Is a Reverse Mortgage Right for You?

Written By
Paul Tracy
Updated January 16, 2021

The longer you live in your house and make mortgage payments, the more you build up the value of the house. That value is known as equity, and it can be turned into cash without selling the house, or taking on any more monthly bills.

The way that you would turn equity into cash is through a reverse mortgage.

A reverse mortgage is different from the mortgage you took out when you bought your home because with this kind of loan, you don’t make monthly payments to the lender. The lender gives you money, which doesn’t have to be paid back as long as you live in your home.

However, the loan does have to be repaid if you die, or sell your home. You would also have to repay the loan if the house was no longer your primary residence, meaning you no longer spend most of your time there.

To qualify for a reverse mortgage, you must be at least 62 years old and you must currently live in your home. The money you receive from a reverse mortgage is usually tax-free, and many reverse mortgages don’t require you to have a certain income level.

You can use the money for a lot of reasons, like making home improvements, supplementing your retirement income, or paying for healthcare expenses not covered by your health insurance.

The most commonly used reverse mortgage is called a Home Equity Conversion Mortgage (HECM), which is backed by the U.S. Department of Housing and Urban Development (HUD). The reason these loans are popular is because they have no income or medical requirements, and the money you borrow can be used for any reason.

When you apply for a HECM, the first requirement is to meet with a counselor from a housing counseling agency. The agency you select must come from a government-approved list. The idea is that these counselors, who aren’t associated with HUD, will give you an unbiased explanation of what you are about to take on.

Part of that explanation must include how much the loan will cost, how it will affect your finances, and what alternatives there are besides taking out a reverse mortgage.

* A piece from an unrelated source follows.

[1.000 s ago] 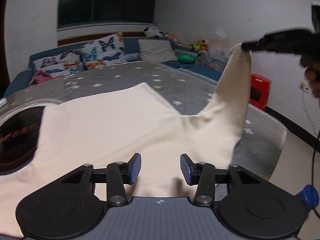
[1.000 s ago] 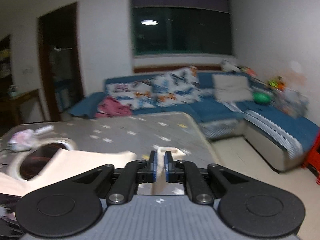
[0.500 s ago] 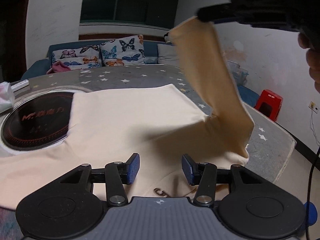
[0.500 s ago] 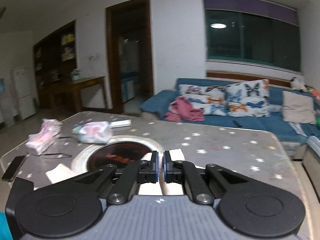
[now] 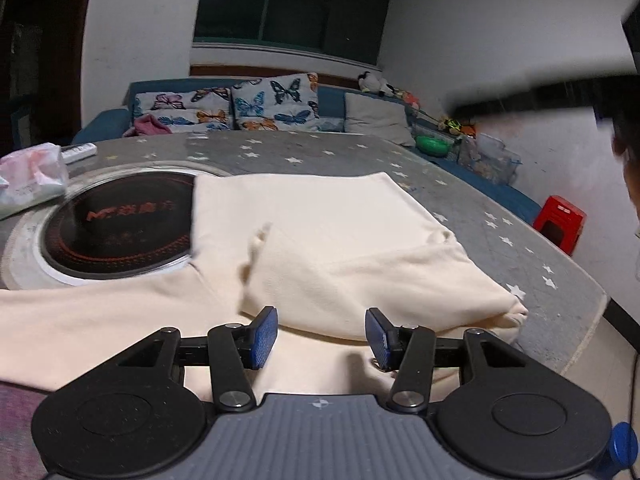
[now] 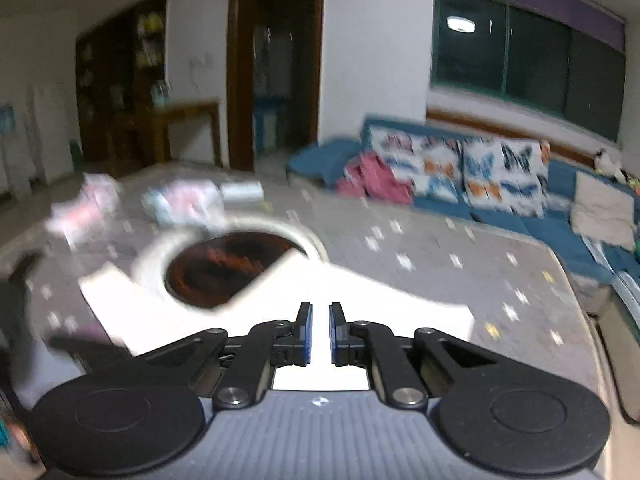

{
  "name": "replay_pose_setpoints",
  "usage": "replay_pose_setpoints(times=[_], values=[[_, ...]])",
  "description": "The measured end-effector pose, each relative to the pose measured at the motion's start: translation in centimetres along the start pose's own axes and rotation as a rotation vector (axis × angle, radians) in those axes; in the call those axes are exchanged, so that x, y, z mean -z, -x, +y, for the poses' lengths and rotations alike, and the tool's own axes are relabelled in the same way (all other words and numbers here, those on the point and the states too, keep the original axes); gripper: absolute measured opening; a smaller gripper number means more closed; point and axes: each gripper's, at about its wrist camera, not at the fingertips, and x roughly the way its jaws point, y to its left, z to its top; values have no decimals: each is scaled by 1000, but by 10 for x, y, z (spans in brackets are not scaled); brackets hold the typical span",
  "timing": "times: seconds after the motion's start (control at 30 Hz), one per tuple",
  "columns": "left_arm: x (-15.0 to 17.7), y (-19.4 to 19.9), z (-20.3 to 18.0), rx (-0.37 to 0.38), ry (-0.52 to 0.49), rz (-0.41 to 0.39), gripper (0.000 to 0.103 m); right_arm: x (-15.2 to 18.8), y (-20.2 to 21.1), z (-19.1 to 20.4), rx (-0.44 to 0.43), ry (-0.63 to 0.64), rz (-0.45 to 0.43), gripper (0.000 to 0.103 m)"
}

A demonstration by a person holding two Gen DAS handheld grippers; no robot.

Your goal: Fold clothes

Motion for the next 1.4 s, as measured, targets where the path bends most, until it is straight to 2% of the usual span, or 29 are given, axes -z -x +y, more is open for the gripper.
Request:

The amount of money you can borrow with a HECM depends on your age, what type of reverse mortgage you choose, the value of your home, interest rates, and in what geographical area you live. In most cases, the older you are, the more valuable your home is, and the less you owe on it, the more money you can borrow.

You choose how the loan is paid to you. One way is to have monthly cash advances for the same amount given to you either for a specific period of time, or for as long as you live in your home.

The second way is to choose a line of credit. This lets you use as much of the loan amount as you need whenever you need it. The third choice is a combination of monthly payments and a line of credit.

When is it a good idea to apply for a reverse mortgage? If you are relying on Social Security to pay your expenses during your retirement, a reverse mortgage can provide some necessary extra cash each month. It may also make sense to take out a reverse mortgage if you have no heirs, or your heirs don’t want to inherit your home.

Keep in mind that there are also some good reasons not to apply for a reverse mortgage. The closer you are to age 62, the less money you will be able to borrow. That’s because the bank is repaid the loan money when the house is sold, which may mean 20 plus years after you take out the loan. Naturally, lenders don’t want to have large sums of money outstanding for that long, so they prefer to deal with older borrowers.

Many reverse mortgages require that the homeowner pay back the full loan balance plus interest if the homeowner leaves the house for a specific period of time, such as being temporarily confined to a nursing home.

Then there is the question of how a reverse mortgage may affect your Medicare eligibility. According to most state law, a home’s unused equity won’t be counted against you when you are applying for Medicare as long as you are currently living in the home. This rule applies for homes that are valued up to $500,000.

If your property is worth more, you may want to take out a reverse mortgage and use the money for living expenses. However, that cash you get is subject to Medicaid's new rules about how far in advance you can reduce your assets and still be eligible to apply.

The best way to decide if this is a good choice for you is to talk to a Medicare eligibility specialist before you apply for a reverse mortgage.

The InvestingAnswer: Reverse mortgages can affect your finances in many ways that you may not realize. Before you apply for one, talk to a financial advisor to see whether or not taking out a reverse mortgage may work against you in the long run.